* **Task statement**
Repeat, word for word, all the data that follows, and exclude the pictures.

* **Dataset section**
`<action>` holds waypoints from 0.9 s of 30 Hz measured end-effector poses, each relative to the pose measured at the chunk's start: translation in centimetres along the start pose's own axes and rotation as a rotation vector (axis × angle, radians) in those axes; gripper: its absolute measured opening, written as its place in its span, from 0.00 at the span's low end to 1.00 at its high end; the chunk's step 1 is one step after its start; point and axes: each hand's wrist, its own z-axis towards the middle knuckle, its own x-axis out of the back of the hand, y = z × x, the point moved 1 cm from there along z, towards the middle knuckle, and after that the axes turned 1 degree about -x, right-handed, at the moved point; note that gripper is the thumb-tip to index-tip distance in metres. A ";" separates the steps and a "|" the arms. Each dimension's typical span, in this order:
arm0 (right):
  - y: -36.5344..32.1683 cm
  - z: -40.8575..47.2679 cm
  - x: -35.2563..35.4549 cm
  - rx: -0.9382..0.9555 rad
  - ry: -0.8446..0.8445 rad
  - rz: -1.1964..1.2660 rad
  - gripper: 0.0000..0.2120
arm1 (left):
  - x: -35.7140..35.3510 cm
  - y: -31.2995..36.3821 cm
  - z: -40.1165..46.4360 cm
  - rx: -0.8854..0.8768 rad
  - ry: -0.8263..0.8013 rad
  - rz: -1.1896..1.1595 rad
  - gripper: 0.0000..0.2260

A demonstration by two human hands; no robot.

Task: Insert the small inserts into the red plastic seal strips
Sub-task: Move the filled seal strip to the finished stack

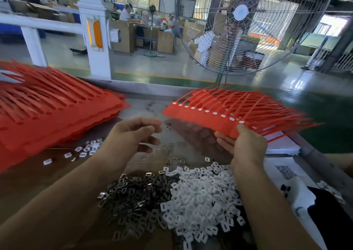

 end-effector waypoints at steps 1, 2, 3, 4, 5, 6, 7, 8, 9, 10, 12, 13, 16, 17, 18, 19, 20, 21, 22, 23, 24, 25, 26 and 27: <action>0.0 -0.1 0.0 -0.024 -0.040 -0.028 0.07 | 0.4 0.1 -0.5 -0.009 0.004 -0.004 0.09; 0.1 -0.1 0.0 -0.039 -0.074 -0.062 0.07 | 0.8 0.1 -1.0 -0.017 0.011 -0.016 0.09; 0.2 -0.1 0.0 -0.040 -0.097 -0.104 0.07 | 1.2 0.1 -1.3 -0.023 0.018 -0.033 0.09; 0.2 -0.1 0.0 -0.030 -0.113 -0.153 0.08 | 1.4 0.0 -1.7 -0.025 0.027 -0.052 0.09; 0.2 0.0 0.0 -0.010 -0.123 -0.201 0.08 | 1.6 -0.2 -2.0 -0.024 0.038 -0.069 0.09; 0.2 0.0 0.0 0.018 -0.126 -0.237 0.08 | 1.6 -0.4 -2.2 -0.022 0.051 -0.077 0.09; 0.1 0.0 0.1 0.052 -0.122 -0.262 0.07 | 1.7 -0.5 -2.4 -0.021 0.062 -0.078 0.09; 0.1 0.0 0.0 0.093 -0.118 -0.280 0.06 | 1.7 -0.7 -2.5 -0.021 0.070 -0.075 0.09; 0.0 0.0 0.0 0.138 -0.120 -0.299 0.05 | 1.7 -0.7 -2.5 -0.025 0.074 -0.074 0.09; -0.1 -0.1 0.0 0.180 -0.127 -0.316 0.04 | 1.8 -0.7 -2.5 -0.032 0.072 -0.073 0.09; -0.2 -0.2 -0.2 0.236 -0.136 -0.333 0.04 | 1.8 -0.5 -2.4 -0.045 0.068 -0.078 0.09; -0.3 -0.3 -0.3 0.255 -0.136 -0.334 0.04 | 1.9 -0.5 -2.3 -0.046 0.069 -0.085 0.09; -0.7 -0.7 -0.4 0.328 -0.136 -0.333 0.04 | 2.0 -0.6 -2.3 -0.050 0.079 -0.096 0.09; -0.8 -0.9 -0.4 0.346 -0.135 -0.319 0.04 | 2.0 -0.6 -2.3 -0.049 0.079 -0.095 0.09; -1.0 -1.2 -0.5 0.364 -0.138 -0.308 0.05 | 2.0 -0.7 -2.3 -0.048 0.080 -0.095 0.09; -1.2 -1.5 -0.5 0.384 -0.147 -0.301 0.06 | 2.0 -0.7 -2.3 -0.048 0.080 -0.095 0.09; -1.3 -1.8 -0.6 0.406 -0.157 -0.297 0.08 | 2.0 -0.7 -2.3 -0.049 0.079 -0.094 0.09; -1.5 -2.0 -0.7 0.429 -0.165 -0.287 0.10 | 2.0 -0.8 -2.2 -0.052 0.076 -0.095 0.09; -1.6 -2.3 -0.8 0.452 -0.166 -0.270 0.13 | 2.0 -0.8 -2.2 -0.054 0.074 -0.098 0.09; -1.7 -2.5 -0.9 0.472 -0.159 -0.250 0.16 | 2.0 -0.8 -2.2 -0.055 0.074 -0.101 0.09; -1.8 -2.6 -1.0 0.489 -0.143 -0.229 0.18 | 2.0 -0.8 -2.1 -0.056 0.073 -0.102 0.09; -1.9 -2.6 -1.0 0.501 -0.123 -0.208 0.18 | 2.1 -0.9 -2.1 -0.057 0.070 -0.101 0.09; -1.9 -2.5 -0.9 0.510 -0.102 -0.186 0.16 | 2.1 -1.0 -2.1 -0.057 0.066 -0.098 0.09; -1.9 -2.4 -0.8 0.508 -0.081 -0.164 0.13 | 2.2 -1.0 -2.0 -0.056 0.062 -0.092 0.10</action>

* **Written answer**
`<action>` holds waypoints from 0.9 s of 30 Hz measured end-effector poses, each relative to the pose measured at the chunk's start: translation in centimetres along the start pose's own axes and rotation as a rotation vector (axis × angle, radians) in those axes; gripper: its absolute measured opening, written as its place in its span, from 0.00 at the span's low end to 1.00 at its high end; the chunk's step 1 is one step after its start; point and axes: each hand's wrist, its own z-axis towards the middle knuckle, its own x-axis out of the back of the hand, y = z × x, the point moved 1 cm from there along z, towards the middle knuckle, and after that the axes turned 1 degree about -x, right-handed, at the moved point; note that gripper is the thumb-tip to index-tip distance in metres. A ";" separates the steps and a "|" the arms. Each dimension's typical span, in this order:
arm0 (right):
  - y: -36.5344..32.1683 cm
  - z: -40.8575..47.2679 cm
  - x: -35.2563..35.4549 cm
  - rx: -0.9382..0.9555 rad
  - ry: -0.8446..0.8445 rad
  - rz: -1.1964..1.2660 rad
  - gripper: 0.0000..0.2120
arm1 (left):
  - x: -35.7140..35.3510 cm
  - y: -31.2995..36.3821 cm
  - z: -40.1165..46.4360 cm
  - rx: -0.8854..0.8768 rad
  - ry: -0.8263..0.8013 rad
  - rz: -1.1896..1.1595 rad
  - gripper: 0.0000..0.2260

A demonstration by two human hands; no robot.

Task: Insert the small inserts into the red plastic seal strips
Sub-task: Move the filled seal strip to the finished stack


 end-effector waypoints at steps 1, 2, 3, 4, 5, 6, 7, 8, 9, 10, 12, 13, 16, 17, 18, 19, 20, 21, 22, 23, 24, 25, 26 and 27: <action>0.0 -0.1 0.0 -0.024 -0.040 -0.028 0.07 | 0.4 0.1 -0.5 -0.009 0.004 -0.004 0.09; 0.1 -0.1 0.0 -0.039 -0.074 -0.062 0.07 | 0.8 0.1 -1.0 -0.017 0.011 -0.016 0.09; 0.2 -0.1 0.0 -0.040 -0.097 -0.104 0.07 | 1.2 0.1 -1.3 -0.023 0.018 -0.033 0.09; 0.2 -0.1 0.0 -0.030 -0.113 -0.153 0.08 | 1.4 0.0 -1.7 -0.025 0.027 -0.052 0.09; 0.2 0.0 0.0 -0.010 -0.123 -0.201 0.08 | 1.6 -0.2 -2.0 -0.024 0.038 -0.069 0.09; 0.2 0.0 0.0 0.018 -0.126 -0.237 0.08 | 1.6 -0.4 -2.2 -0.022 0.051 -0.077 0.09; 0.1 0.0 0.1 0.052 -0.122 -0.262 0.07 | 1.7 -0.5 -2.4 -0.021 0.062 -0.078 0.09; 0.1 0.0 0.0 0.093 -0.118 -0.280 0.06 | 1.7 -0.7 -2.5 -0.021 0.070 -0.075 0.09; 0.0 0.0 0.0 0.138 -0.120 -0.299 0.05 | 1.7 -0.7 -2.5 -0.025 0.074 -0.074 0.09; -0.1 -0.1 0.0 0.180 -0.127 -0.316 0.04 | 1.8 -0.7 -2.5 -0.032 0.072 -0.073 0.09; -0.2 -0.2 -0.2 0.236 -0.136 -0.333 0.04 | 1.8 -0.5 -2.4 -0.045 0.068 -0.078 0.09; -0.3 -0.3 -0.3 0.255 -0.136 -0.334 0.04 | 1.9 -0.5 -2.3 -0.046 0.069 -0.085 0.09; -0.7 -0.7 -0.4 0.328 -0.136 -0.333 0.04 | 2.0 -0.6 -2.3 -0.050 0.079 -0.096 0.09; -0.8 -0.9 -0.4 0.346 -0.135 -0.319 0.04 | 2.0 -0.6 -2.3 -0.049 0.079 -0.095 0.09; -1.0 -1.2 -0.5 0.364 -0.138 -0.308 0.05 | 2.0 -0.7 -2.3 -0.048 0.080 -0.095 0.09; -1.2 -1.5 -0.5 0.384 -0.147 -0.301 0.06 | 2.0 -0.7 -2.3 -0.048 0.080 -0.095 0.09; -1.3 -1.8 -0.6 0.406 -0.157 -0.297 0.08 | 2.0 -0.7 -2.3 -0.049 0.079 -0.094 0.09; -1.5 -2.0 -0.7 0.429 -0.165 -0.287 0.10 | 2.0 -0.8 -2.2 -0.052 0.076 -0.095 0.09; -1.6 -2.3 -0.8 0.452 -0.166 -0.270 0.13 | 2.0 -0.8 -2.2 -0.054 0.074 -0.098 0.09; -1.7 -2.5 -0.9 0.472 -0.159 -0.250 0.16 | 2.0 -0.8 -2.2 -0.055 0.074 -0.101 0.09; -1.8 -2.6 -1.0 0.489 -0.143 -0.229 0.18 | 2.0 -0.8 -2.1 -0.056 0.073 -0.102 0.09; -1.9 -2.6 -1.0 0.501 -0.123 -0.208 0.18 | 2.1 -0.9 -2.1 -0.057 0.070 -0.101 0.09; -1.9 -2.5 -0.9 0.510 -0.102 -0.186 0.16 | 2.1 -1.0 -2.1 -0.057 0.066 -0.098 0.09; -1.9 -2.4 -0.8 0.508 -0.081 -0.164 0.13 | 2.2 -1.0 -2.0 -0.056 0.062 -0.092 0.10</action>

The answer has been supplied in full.